Wednesday, January 1, 2025

 Mystery of the Bride


Part 6


Vicky Moots


We are not told in Genesis which rib was removed from Adam to prepare a bride for him, but it wouldn’t surprise me if God, the Great Physician, who performed that first surgery had chosen the fifth rib on the left.  That particular rib lies immediately under the breast and directly over the mid-portion of the heart.


That location is certainly an appropriate position in the body of Christ for the bride: close to His heart, which speaks of love, and next to His breast, which speaks of nourishment.  The bride of Christ loves Him supremely and hungers and thirsts for Him.  She is completely satisfied with His love.  The number five in Scripture is considered to be the number of grace.  The bride understands that she was chosen, not because of her beauty or accomplishments, but because of His grace.


In the natural, when surgery is required on the lungs, a special procedure, called a thoracotomy, is performed.  During this procedure, an incision is usually made over the fifth rib since it is in the middle of the chest.  If a lobe of a lung must be resected because of cancer, or other disease, then a portion of the fifth rib may need to be removed in order to provide more room to work inside the chest cavity.  Surgeons choose that rib because it has been discovered through years of experience that removal of the fifth rib does not interfere with the mechanics of breathing.


When Adam’s surgery was complete, he had a bride, but he also had a scar, for surgery always leaves a scar.  I believe that both the first Adam and the last Adam, Christ, have a scar on the left side of their chest, under the fifth rib, at the location of the heart: Why do I think this to be so?

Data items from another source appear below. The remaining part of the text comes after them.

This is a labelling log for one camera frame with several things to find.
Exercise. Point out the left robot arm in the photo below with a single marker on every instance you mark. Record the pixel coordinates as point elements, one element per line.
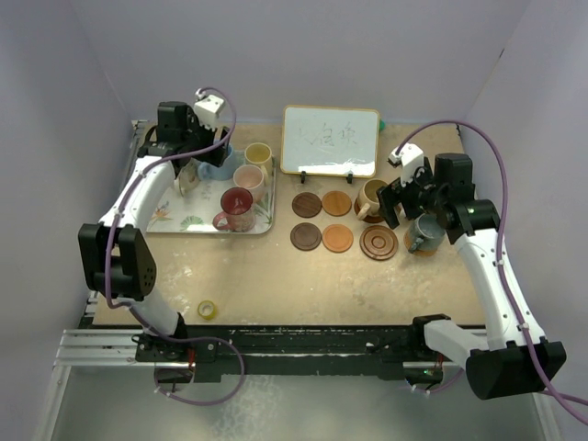
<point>117,261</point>

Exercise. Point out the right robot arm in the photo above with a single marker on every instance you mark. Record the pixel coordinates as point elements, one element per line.
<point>514,357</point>

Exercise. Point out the yellow-framed whiteboard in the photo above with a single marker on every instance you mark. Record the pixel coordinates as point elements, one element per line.
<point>330,141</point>

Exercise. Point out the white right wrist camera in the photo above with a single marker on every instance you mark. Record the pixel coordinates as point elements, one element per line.
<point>410,158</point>

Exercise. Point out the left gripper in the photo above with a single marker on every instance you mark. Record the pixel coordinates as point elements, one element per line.
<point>215,155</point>

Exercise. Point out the grey stoneware cup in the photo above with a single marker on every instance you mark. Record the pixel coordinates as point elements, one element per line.
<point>426,233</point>

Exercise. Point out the aluminium frame rail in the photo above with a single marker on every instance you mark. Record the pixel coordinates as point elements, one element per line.
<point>114,347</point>

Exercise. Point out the green interior mug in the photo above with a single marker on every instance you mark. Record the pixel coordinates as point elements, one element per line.
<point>187,178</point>

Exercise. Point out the light blue mug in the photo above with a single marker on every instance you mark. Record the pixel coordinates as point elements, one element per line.
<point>223,172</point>

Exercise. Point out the red floral mug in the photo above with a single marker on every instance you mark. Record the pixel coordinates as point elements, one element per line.
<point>237,211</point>

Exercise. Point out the ringed brown wood coaster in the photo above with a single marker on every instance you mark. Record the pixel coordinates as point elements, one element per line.
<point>379,243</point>

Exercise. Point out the dark walnut coaster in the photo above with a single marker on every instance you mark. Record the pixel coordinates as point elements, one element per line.
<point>306,205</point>
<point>305,236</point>

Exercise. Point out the light wood coaster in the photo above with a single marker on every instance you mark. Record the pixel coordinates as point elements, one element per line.
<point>337,238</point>
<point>336,203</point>

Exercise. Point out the floral serving tray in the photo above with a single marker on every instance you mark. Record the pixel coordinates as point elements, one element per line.
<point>194,213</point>

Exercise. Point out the pale yellow mug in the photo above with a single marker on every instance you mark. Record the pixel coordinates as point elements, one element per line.
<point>259,154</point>

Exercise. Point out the tan stoneware mug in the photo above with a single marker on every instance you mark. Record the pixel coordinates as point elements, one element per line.
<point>367,198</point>

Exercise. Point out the pink mug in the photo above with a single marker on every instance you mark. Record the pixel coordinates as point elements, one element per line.
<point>252,178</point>

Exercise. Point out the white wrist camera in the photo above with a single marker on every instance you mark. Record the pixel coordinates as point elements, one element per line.
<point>208,108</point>
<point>410,158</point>

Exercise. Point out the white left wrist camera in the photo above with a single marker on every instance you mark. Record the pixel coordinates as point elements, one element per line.
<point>208,108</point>

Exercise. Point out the yellow tape roll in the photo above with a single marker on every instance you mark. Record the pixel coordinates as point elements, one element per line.
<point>207,310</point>

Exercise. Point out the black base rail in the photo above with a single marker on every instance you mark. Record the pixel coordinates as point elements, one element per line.
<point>388,352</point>

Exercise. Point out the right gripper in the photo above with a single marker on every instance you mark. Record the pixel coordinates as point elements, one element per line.
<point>387,197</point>

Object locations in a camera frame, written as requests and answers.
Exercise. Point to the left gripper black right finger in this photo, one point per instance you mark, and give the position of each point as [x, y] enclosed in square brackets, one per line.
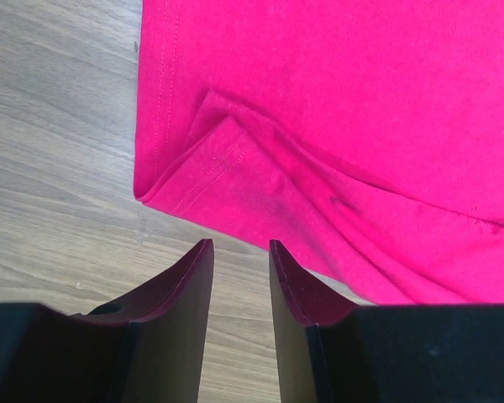
[330, 349]

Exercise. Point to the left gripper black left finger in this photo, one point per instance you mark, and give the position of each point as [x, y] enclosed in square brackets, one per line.
[144, 346]

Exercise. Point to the pink red t-shirt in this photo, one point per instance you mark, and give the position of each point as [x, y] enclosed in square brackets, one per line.
[367, 136]

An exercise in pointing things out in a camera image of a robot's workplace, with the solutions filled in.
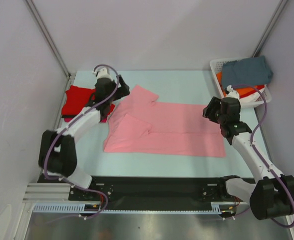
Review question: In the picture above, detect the pink t shirt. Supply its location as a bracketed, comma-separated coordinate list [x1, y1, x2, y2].
[103, 85, 226, 158]

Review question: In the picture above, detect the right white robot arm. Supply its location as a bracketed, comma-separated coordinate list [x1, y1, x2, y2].
[203, 97, 294, 220]

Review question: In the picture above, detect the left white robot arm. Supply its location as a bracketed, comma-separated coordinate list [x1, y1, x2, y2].
[38, 73, 130, 200]

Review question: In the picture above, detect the white t shirt in basket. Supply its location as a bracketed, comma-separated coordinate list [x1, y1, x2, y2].
[240, 91, 260, 104]

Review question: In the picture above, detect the orange t shirt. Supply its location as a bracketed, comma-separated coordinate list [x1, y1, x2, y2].
[216, 72, 265, 99]

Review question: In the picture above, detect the white plastic basket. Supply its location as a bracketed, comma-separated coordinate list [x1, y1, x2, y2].
[209, 57, 273, 110]

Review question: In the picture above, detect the folded red t shirt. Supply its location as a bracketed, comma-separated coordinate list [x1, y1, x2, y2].
[61, 85, 116, 118]

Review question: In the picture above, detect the red t shirt in basket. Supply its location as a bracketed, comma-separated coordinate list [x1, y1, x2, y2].
[238, 85, 266, 98]

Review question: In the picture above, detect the grey blue t shirt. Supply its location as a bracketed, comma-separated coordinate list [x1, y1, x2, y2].
[221, 55, 274, 88]

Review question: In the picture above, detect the folded magenta t shirt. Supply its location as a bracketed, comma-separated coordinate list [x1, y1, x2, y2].
[63, 117, 107, 123]

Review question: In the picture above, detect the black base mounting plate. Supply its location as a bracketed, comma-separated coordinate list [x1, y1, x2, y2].
[36, 174, 279, 211]

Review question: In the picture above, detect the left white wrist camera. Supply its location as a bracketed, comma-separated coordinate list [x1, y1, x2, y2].
[92, 67, 111, 79]

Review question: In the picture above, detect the right aluminium corner post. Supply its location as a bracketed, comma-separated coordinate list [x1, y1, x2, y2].
[251, 0, 291, 58]

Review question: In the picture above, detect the aluminium corner post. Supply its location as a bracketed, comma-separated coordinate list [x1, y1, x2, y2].
[23, 0, 71, 79]
[251, 0, 291, 58]

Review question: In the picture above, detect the white slotted cable duct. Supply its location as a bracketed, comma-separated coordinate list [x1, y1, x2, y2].
[33, 202, 235, 215]

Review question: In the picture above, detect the left aluminium corner post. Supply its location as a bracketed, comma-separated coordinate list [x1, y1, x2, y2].
[23, 0, 71, 79]

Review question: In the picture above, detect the aluminium front frame rail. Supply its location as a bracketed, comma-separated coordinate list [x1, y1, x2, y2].
[21, 181, 294, 203]

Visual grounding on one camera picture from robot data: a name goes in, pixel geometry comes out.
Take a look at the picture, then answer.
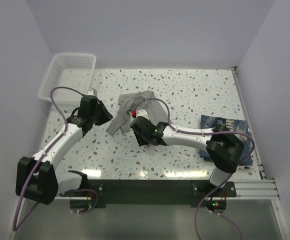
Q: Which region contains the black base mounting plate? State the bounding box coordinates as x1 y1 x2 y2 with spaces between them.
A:
59 177 235 209

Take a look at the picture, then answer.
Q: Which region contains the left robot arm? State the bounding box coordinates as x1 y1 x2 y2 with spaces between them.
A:
15 89 113 205

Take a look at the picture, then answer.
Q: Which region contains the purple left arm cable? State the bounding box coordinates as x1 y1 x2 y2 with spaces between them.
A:
11 86 99 232

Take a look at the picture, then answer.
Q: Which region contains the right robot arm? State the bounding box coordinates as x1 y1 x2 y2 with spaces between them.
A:
130 116 244 197

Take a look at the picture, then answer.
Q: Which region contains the aluminium rail frame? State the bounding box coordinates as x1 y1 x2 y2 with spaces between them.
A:
4 67 285 240

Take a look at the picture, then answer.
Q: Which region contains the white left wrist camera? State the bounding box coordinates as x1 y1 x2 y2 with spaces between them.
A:
86 88 97 97

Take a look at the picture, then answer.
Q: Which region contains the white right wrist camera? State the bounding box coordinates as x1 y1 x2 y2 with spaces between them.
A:
131 110 137 118

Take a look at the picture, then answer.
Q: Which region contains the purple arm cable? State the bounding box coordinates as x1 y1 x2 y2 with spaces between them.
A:
134 97 256 240
11 86 99 232

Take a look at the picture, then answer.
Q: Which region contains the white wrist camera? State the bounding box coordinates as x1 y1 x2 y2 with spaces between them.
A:
131 110 137 118
86 88 97 97

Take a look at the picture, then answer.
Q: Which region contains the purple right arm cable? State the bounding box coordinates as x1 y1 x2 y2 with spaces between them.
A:
134 97 256 240

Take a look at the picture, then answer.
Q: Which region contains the white plastic basket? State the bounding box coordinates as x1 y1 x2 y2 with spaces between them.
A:
38 52 96 102

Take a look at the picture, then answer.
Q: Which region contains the grey tank top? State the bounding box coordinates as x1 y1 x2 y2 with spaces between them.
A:
106 90 167 136

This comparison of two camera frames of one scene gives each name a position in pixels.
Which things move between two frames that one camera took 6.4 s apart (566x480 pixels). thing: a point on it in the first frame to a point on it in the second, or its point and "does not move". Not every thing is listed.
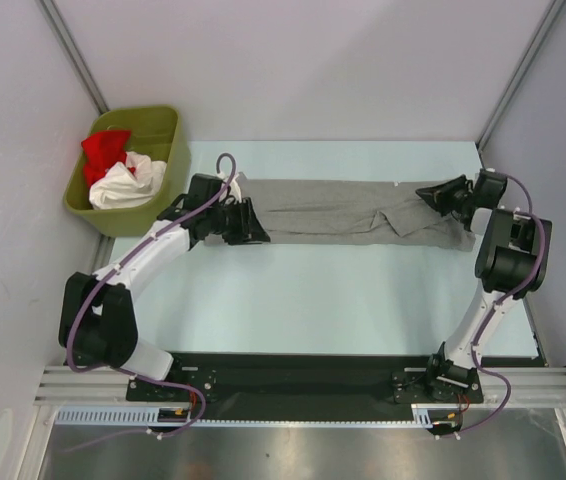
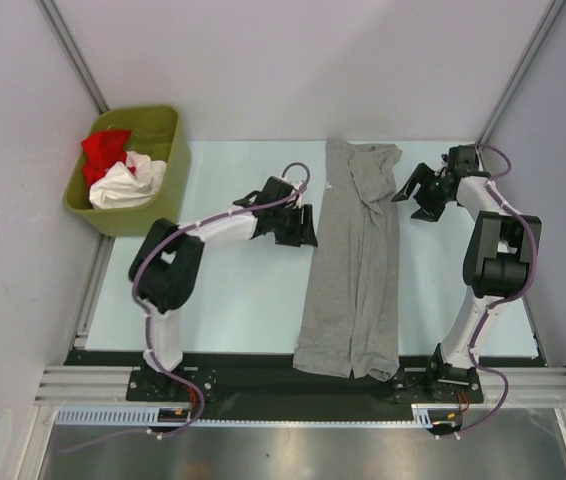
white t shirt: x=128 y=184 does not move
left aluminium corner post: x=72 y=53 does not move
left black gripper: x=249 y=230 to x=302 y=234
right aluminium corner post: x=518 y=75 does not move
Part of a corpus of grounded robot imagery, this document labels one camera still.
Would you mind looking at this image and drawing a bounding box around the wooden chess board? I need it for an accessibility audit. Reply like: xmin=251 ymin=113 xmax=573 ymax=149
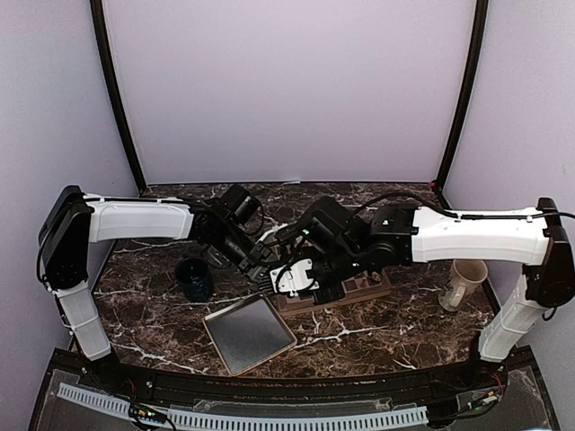
xmin=272 ymin=271 xmax=392 ymax=317

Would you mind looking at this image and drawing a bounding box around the metal tray wooden rim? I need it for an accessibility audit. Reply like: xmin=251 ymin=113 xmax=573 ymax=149
xmin=203 ymin=295 xmax=297 ymax=376

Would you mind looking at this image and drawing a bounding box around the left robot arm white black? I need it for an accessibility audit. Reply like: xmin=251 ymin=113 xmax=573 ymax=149
xmin=36 ymin=185 xmax=281 ymax=391

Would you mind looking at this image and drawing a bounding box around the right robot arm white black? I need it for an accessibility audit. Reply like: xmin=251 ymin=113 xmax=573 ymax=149
xmin=292 ymin=198 xmax=574 ymax=390

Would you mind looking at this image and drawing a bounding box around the dark blue mug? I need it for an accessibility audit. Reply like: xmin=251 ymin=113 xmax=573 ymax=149
xmin=174 ymin=258 xmax=214 ymax=303

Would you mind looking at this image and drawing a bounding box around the cream white mug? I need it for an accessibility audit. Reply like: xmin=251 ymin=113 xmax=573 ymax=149
xmin=438 ymin=259 xmax=488 ymax=312

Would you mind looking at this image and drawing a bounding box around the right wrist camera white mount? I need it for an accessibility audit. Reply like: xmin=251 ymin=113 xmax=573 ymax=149
xmin=258 ymin=258 xmax=320 ymax=298

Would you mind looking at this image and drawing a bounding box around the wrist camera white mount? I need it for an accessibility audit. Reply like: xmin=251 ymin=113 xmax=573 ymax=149
xmin=258 ymin=258 xmax=320 ymax=298
xmin=260 ymin=224 xmax=299 ymax=245

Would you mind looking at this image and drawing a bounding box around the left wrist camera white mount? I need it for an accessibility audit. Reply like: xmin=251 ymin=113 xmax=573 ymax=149
xmin=260 ymin=224 xmax=299 ymax=245

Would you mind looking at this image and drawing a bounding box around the white slotted cable duct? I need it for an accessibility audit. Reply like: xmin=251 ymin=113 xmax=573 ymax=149
xmin=57 ymin=383 xmax=429 ymax=430

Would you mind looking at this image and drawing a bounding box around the right black frame post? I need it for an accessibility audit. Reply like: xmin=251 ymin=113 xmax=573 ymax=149
xmin=434 ymin=0 xmax=489 ymax=190

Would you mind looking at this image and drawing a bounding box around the black frame post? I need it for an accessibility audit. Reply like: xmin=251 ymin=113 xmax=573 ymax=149
xmin=434 ymin=0 xmax=489 ymax=190
xmin=90 ymin=0 xmax=147 ymax=193

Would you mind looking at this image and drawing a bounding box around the black front rail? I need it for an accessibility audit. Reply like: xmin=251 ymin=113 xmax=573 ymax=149
xmin=117 ymin=362 xmax=471 ymax=403

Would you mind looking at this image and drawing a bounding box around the left black frame post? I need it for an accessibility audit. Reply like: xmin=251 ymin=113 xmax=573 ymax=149
xmin=90 ymin=0 xmax=147 ymax=193

When Christ died on the cross, the soldier wanted to be sure that He was actually dead, so he took his spear and pierced Him in the side.  The spear had to enter into the left chest cavity, into the heart, and not into the abdominal cavity, or the contents would not have been blood and water.  Soldiers knew their anatomy well.  Their target was the heart.  They knew that the heart was located under the fifth rib.  We read in II Sam. 3:27 that when Joab killed Abner, that he “smote him under the fifth rib, that he died…”  Smiting someone under the fifth rib to kill them was common practice in Old Testament warfare (read II Sam. 2:23, 4:6 and 20:10).  How did soldiers know where to find the fifth rib if they couldn’t see the ribs to count them? Very simple: the fifth rib is the one that is right under the breast, just below the nipple.


The last part of Gen. 2:21 tells us that after God removed the rib from Adam, He “closed up the flesh instead thereof.”  He is a very thorough Surgeon.  The Bible provided us this very important medical detail.  The final part of any surgery is to close up the wound.  God is always faithful to finish a work that He has started.


If your desire is to be a part of the bride of Christ, then you can be sure that God will continue working in you to make you ready, as long as you are willing to let Him.  He will not close up the flesh until He is through with the cutting.  The work will not be complete until your life is ended or until Christ returns, as Paul tells us in Phil. 1:6: “Being confident of this very thing, that he which hath begun a good work in you will perform it until the day of Jesus Christ.”


Little by little, whittle by whittle, with each skillful cut of the unerring scalpel of the Word of God, in the hands of the Master Surgeon, we are being changed into the image of His dear Son, as He prepares us to become a spotless bride, like unto the spotless Lamb, so that we may be ready to reign with Him.